Closed mdehling closed 8 months ago
Updates:
Thank you for your feedback.
This looks indeed very wrong. I've never seen this before on any platform and compiler tested. Something breaks to parse and convert regular expressions to code. The subsumption warnings are wrong and indicate something is broken in regex parsing and conversion.
Reflex is not dependent on the compiler nor on the OS nor on 32 bit versus 64 bit, which were tested. I cannot explain why this happens without tracing the execution (see further below).
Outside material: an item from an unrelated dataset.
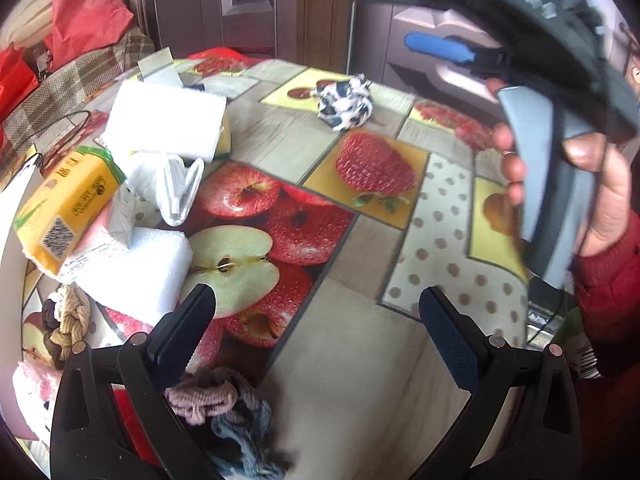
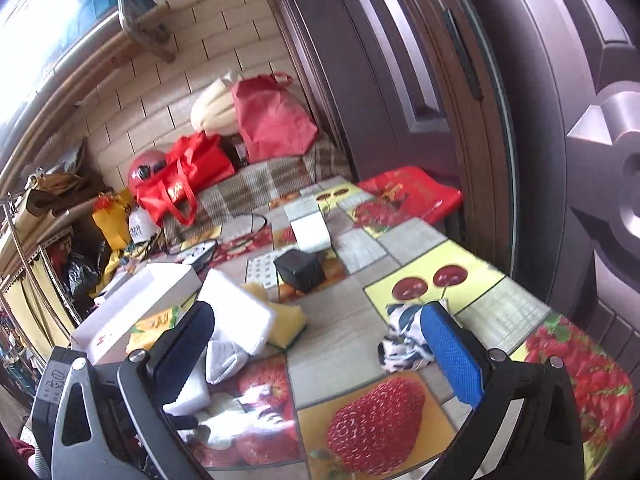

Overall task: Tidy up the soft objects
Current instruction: 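Grasp the cow-print cloth with the right tool while the left tool grasps the red apple plush, then release the cow-print cloth into the tray with the right tool while the left tool releases the apple plush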

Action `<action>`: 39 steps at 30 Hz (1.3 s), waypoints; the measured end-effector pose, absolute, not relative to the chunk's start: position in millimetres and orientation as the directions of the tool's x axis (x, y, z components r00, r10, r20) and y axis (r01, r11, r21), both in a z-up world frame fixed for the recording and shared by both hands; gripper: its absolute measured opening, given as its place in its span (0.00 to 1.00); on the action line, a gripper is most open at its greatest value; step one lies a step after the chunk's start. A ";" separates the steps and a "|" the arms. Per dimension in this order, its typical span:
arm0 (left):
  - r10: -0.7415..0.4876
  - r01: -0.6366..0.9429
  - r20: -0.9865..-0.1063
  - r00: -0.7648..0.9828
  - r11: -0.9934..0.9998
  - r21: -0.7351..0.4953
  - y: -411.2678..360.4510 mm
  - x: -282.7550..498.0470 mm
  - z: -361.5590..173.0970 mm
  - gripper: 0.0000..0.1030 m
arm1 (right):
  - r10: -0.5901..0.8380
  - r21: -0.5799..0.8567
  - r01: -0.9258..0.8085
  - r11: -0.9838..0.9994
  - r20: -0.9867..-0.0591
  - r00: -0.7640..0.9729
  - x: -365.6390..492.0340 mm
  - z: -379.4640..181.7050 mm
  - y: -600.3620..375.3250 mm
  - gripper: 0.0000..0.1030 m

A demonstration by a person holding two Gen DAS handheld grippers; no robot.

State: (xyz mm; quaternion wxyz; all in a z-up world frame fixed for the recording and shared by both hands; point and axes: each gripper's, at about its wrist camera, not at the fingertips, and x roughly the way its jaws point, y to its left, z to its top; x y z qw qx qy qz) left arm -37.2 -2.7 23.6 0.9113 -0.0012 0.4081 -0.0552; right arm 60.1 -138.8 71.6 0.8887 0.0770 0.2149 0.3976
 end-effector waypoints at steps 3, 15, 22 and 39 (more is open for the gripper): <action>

"braille.l:63:44: warning:" this line has UTF-8 character encodings like all the other:
⠉ emit("c"); start(letters);
and the correct generated code is the following with valid UTF-8 in the literal string:
static const char *REGEX_INITIAL = "(?m)(⠰)|(⠁)|(⠃)...
whereas in the error you get, it shows as:
static const char *REGEX_INITIAL = "(?m)(<A0>)|(<A0>)|((?:⠀))
I don't have Clang 16 (clang 14). I wish there is a Docker container available or can be created to replicate the problem, because I don't want to mess with my development environments.
To trace all reflex for debugging, change lib/Make to enable this line:
CMFLAGS=-DDEBUG
then execute make -f Make clean
and make -f Make
in the lib directory. Do the same in the src directory by changing src/Make to build the reflex tool.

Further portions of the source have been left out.